明日の株式相場に向けて=対米巨額投資で機械・設投関連株の復活あるか
28日の東京株式市場は、日経平均株価が前週末に比べ457円安の4万998円と続落。軟調相場のなか、4万1000円台を割り込んだ。日経平均株価は高値圏にあり、利益確定売りが優勢となった。なかでも、アドバンテスト<6857.T>とソフトバンクグループ<9984.T>、東京エレクトロン<8035.T>の3銘柄で、日経平均株価を430円強押し下げており全体相場の下落要因となった。きょうは、午後3時30分頃から自民党の両院懇談会の開催が予定されていたことから、様子見姿勢は強く、売買代金も4兆円をわずかに上回る程度だった。石破茂首相の進退への関心が高まるなか、「政局の行方が判明しないうちは積極的な売買は手控えられる可能性もある」(市場関係者)という。8月1日からは臨時国会が予定されているが、当面は政局動向からは目が離せないだろう。
そんななか、春先以降の懸念要因となってきたトランプ関税への警戒感はピークアウトしつつあるようだ。米国は先週に日本、きょう早朝には欧州連合(EU)と関税交渉で合意した。
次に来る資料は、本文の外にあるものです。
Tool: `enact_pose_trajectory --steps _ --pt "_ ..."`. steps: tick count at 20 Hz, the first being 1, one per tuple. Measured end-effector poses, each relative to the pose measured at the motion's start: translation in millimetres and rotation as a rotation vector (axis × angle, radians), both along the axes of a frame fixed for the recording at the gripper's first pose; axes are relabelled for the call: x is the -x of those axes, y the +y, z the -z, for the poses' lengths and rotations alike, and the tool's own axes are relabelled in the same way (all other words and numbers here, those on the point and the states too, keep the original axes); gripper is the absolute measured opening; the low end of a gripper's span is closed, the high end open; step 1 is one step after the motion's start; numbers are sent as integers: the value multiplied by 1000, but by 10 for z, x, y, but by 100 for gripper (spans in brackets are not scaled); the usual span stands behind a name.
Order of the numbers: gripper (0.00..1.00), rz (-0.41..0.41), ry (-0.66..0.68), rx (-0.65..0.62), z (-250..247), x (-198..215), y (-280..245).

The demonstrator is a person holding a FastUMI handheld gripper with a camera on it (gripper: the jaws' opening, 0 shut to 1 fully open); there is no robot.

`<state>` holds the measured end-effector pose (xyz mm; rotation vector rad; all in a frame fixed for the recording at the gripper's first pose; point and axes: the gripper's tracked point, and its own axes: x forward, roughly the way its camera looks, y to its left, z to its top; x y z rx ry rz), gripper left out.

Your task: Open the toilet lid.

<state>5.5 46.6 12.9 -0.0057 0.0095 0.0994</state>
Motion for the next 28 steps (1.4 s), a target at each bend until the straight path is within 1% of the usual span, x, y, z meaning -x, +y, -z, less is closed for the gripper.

カナダや韓国、インドなどとの交渉は残るが、いまのところ米国にはトランプ関税に伴うインフレや景気減速の影響はみられていない。一方で米連邦準備制度理事会(FRB)による利下げ観測は強く、米株高に牽引される格好で日本株も強含みで推移することが期待される。
特に日本は最大で5500億ドル、EUも6000億ドル超の対米投資を行うことを決定した。韓国も巨額な対米投資に踏み切るとの観測が強い。これらの動きは、米国を中心に建設機械や設備投資関連の需要を高めることが予想される。米国ではキャタピラー<CAT>の株価が最高値を更新しているほか、日本ではコマツ<6301.T>が今月に入り最高値を更新している。コマツは明日の決算が注目されているほか、中国景気や為替動向は注視されるものの、巨額の対米投資が呼び水となる格好で他の建機や機械、FAといった機械・設備投資関連株が見直される可能性はありそうだ。
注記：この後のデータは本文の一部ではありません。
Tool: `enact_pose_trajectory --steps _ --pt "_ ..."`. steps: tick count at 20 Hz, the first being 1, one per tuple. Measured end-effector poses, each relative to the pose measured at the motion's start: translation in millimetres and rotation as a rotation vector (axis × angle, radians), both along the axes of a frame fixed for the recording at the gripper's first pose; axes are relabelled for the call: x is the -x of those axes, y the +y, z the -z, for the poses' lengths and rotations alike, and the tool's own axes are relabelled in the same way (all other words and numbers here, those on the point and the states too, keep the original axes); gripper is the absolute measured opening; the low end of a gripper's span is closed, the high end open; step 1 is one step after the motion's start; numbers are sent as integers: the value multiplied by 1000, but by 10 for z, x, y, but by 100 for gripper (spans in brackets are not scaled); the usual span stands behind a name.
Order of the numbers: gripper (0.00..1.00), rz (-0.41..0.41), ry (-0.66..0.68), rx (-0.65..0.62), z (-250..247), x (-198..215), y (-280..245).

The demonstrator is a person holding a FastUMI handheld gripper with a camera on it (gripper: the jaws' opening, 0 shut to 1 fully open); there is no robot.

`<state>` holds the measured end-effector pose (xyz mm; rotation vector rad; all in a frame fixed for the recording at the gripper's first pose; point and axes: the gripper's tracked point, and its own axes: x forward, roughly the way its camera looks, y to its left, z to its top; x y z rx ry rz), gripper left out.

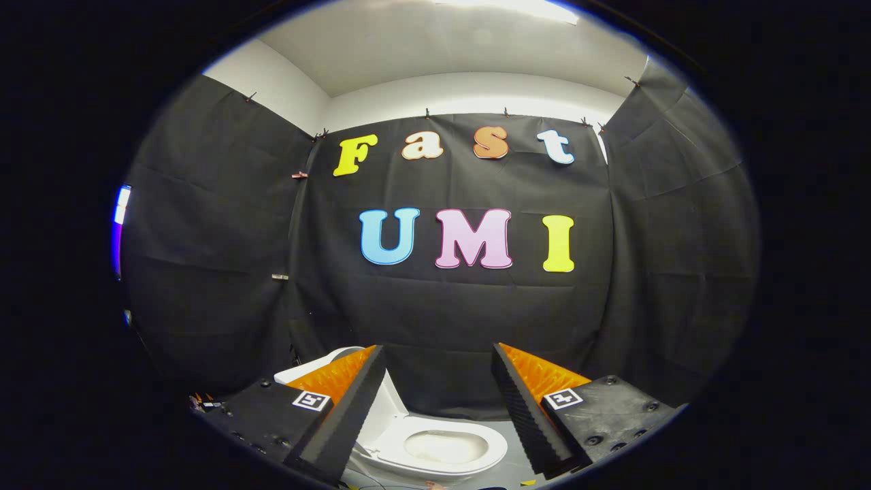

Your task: Open the toilet lid.

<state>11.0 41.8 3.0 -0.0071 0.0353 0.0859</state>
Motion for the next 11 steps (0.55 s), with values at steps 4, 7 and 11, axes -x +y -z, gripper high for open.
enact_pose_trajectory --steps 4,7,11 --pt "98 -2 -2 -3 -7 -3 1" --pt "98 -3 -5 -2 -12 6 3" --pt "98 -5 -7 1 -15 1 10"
日立建機<6305.T>や竹内製作所<6432.T>、クボタ<6326.T>、工作機械のツガミ<6101.T>、オークマ<6103.T>、アマダ<6113.T>、THK<6481.T>。それにFA関連のファナック<6954.T>やキーエンス<6861.T>、安川電機<6506.T>などに注目したい。
スケジュール面では、海外で今晩は米国の2・5年債の入札が予定されている。明日は国内で同じく2年債の入札がある。アドバンテストやNEC<6701.T>が決算発表を行う。明晩は米連邦公開市場委員会(FOMC)が30日にかけ開催される。米6月JOLTS求人件数が発表される。プロクター・アンド・ギャンブル<PG>やテラダイン<TER>が決算発表を行う。